**EXERCISE GOAL:** Exactly as they appear, output all of the records. Skip any images.

------------------------------------------------

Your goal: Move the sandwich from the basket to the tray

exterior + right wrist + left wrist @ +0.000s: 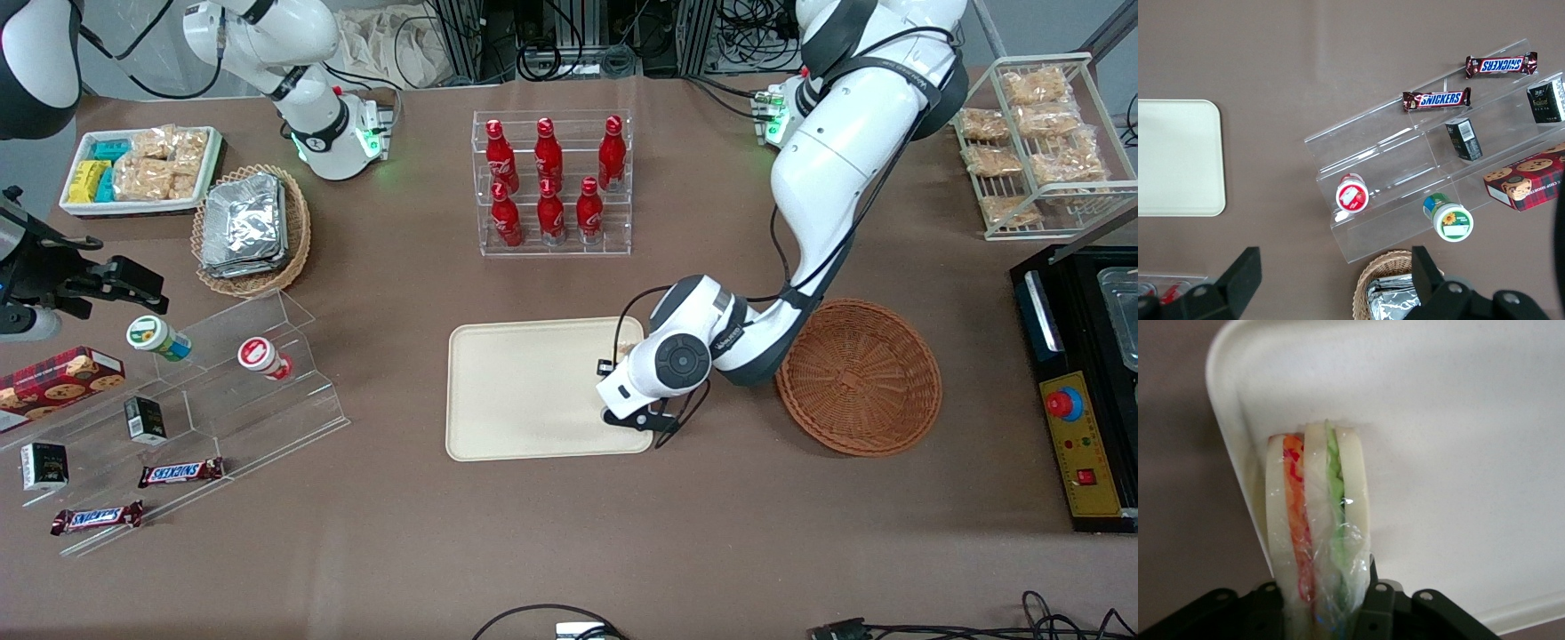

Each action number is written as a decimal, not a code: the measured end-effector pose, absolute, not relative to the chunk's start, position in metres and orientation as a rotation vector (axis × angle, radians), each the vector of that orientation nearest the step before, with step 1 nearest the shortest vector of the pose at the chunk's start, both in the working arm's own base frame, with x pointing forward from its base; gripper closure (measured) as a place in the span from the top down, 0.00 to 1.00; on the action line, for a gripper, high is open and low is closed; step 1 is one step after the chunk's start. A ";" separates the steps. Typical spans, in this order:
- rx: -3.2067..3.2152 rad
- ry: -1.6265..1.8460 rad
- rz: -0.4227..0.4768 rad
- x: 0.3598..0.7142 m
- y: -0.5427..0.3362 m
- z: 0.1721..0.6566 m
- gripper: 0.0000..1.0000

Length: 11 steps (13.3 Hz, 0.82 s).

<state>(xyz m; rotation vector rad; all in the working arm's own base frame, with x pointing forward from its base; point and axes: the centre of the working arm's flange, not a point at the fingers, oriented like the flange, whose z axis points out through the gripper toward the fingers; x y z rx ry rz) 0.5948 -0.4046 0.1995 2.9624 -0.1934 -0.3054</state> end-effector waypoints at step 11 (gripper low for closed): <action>3.130 0.116 -0.297 0.635 -0.217 0.462 1.00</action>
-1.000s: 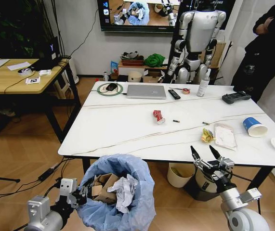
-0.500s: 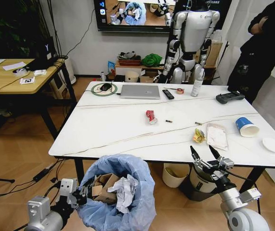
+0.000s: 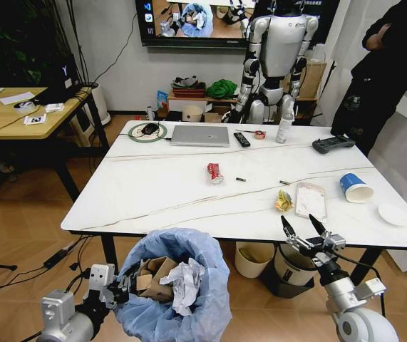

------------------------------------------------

**EXERCISE RESPONSE:**
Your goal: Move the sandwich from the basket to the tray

exterior + right wrist + left wrist @ +0.000s: 

Each action number is written as a decimal, not a code: the measured end-effector pose, absolute, not relative to the chunk's start, position in metres and orientation as a rotation vector (axis × angle, radians), each the vector of that orientation nearest the step before, with step 1 nearest the shortest vector of the pose at the chunk's start, both in the working arm's own base frame, with x pointing forward from its base; gripper closure (measured) as a place in the span from the top down, 0.00 to 1.00; on the action line, for a gripper, high is open and low is closed; step 1 is one step after the chunk's start. A ";" separates the steps. Typical spans, in this order:
- rx: -3.2067..3.2152 rad
- ry: -1.6265..1.8460 rad
- rz: -0.4227..0.4768 rad
- x: 0.3598..0.7142 m
- y: -0.5427..0.3362 m
- z: 0.1721..0.6566 m
- gripper: 0.0000..1.0000

Length: 11 steps (13.3 Hz, 0.82 s).

<state>(xyz m; rotation vector rad; all in the working arm's own base frame, with x pointing forward from its base; point and axes: the centre of the working arm's flange, not a point at the fingers, oriented like the flange, whose z axis points out through the gripper toward the fingers; x y z rx ry rz) 0.5948 -0.4046 0.1995 2.9624 -0.1934 -0.3054</state> end-effector waypoints at step 11 (gripper low for closed): <action>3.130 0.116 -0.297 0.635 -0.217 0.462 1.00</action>
-1.000s: 
-0.500s: 
+0.000s: 

That completes the response.